Pause. Pray. Reflect.
I have always had terrible vision. In about Grade 4, I was tested and given my first pair of thick glasses. I wasn't thrilled about the coke-bottle lenses, but that worry paled in comparison with the pleasure of finally seeing my surroundings!

My vision progressively declined until my mid-teens when I could no longer make out any letters on the optometrist’s chart. Luckily, contact lenses were just coming on the market, and so my parents agreed to let me give them a try. Though complicated to use, these new contact lenses offered clear sight unencumbered by clunky frames. My vision continued to slip, and 20 years later I had laser surgery. 

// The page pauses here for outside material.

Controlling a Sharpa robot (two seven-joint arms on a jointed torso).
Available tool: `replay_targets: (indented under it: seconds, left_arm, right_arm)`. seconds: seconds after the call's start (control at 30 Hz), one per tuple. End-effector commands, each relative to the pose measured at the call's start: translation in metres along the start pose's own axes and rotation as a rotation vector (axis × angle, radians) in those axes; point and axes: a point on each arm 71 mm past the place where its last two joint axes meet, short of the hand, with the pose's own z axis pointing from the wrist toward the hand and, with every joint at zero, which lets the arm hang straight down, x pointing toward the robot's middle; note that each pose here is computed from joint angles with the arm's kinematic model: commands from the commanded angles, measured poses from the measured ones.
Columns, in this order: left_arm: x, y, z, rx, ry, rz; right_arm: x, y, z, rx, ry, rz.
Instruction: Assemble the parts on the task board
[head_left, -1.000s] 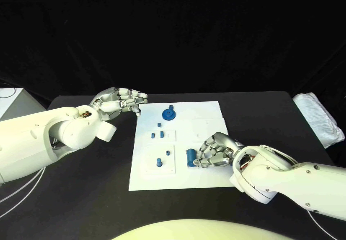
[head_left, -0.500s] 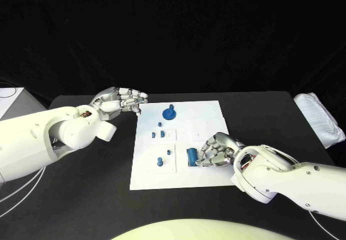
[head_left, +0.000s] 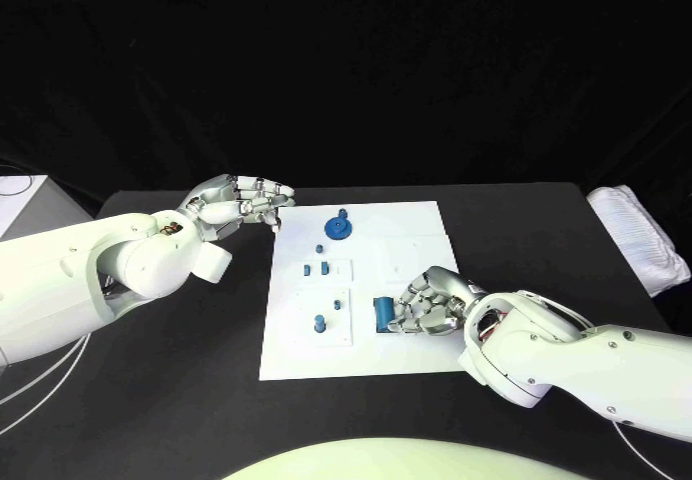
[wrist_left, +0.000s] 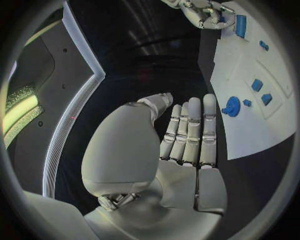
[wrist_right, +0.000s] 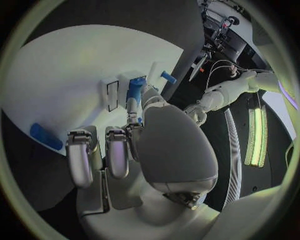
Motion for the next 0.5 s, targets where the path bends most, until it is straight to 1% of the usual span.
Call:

The days following the surgery were extremely uncomfortable. Although I thought the scratchy film on my eyes would never improve, over a week later I woke up to a visual clarity I hadn’t known existed. I could read signs from what seemed like miles away. The leaves on the trees had sharp edges. Yellow road lines were so much clearer when I was driving in the dark. And the moon! I remember being gobsmacked that the moon was not a hazy white circle but a beautifully crisp sphere in the night sky. The entire world seemed new!

Reflecting on this scripture, it struck me that my experience of having extremely poor physical vision was very similar to my experience of journeying out of spiritual blindness. Years of existing “in” the secular world and not “of" the spiritual world had left a heavy darkness. It wasn’t until I took Alpha in my early forties that this weight started to lift. Cautiously echoing Nicky Gumbel’s prayer to turn away from the dark things of the world, asking Jesus to forgive me and to be the Lord of my life began a shift in my heart. Slowly, slowly the scales on my eyes started to fall away. By God’s grace I turned toward an awareness of a different life in Christ through glimpses of spiritual insights.

In John’s Gospel, the once blind man had an amazing one-day journey that began with an encounter with Jesus and led to a miraculous cure, to naming Jesus as a prophet and finally to an exhortation that Jesus Christ is the Lord whom he worships. It was a physical healing for sure, but what spiritual insight he was given! A new life in Christ! And all in one day!

The truth of it is that, on this side of the veil, all of us are essentially the blind man. Like him, may we grow in spiritual insight and clarity, forever proclaiming Jesus as the source of our “new eyes.” Come, let us worship!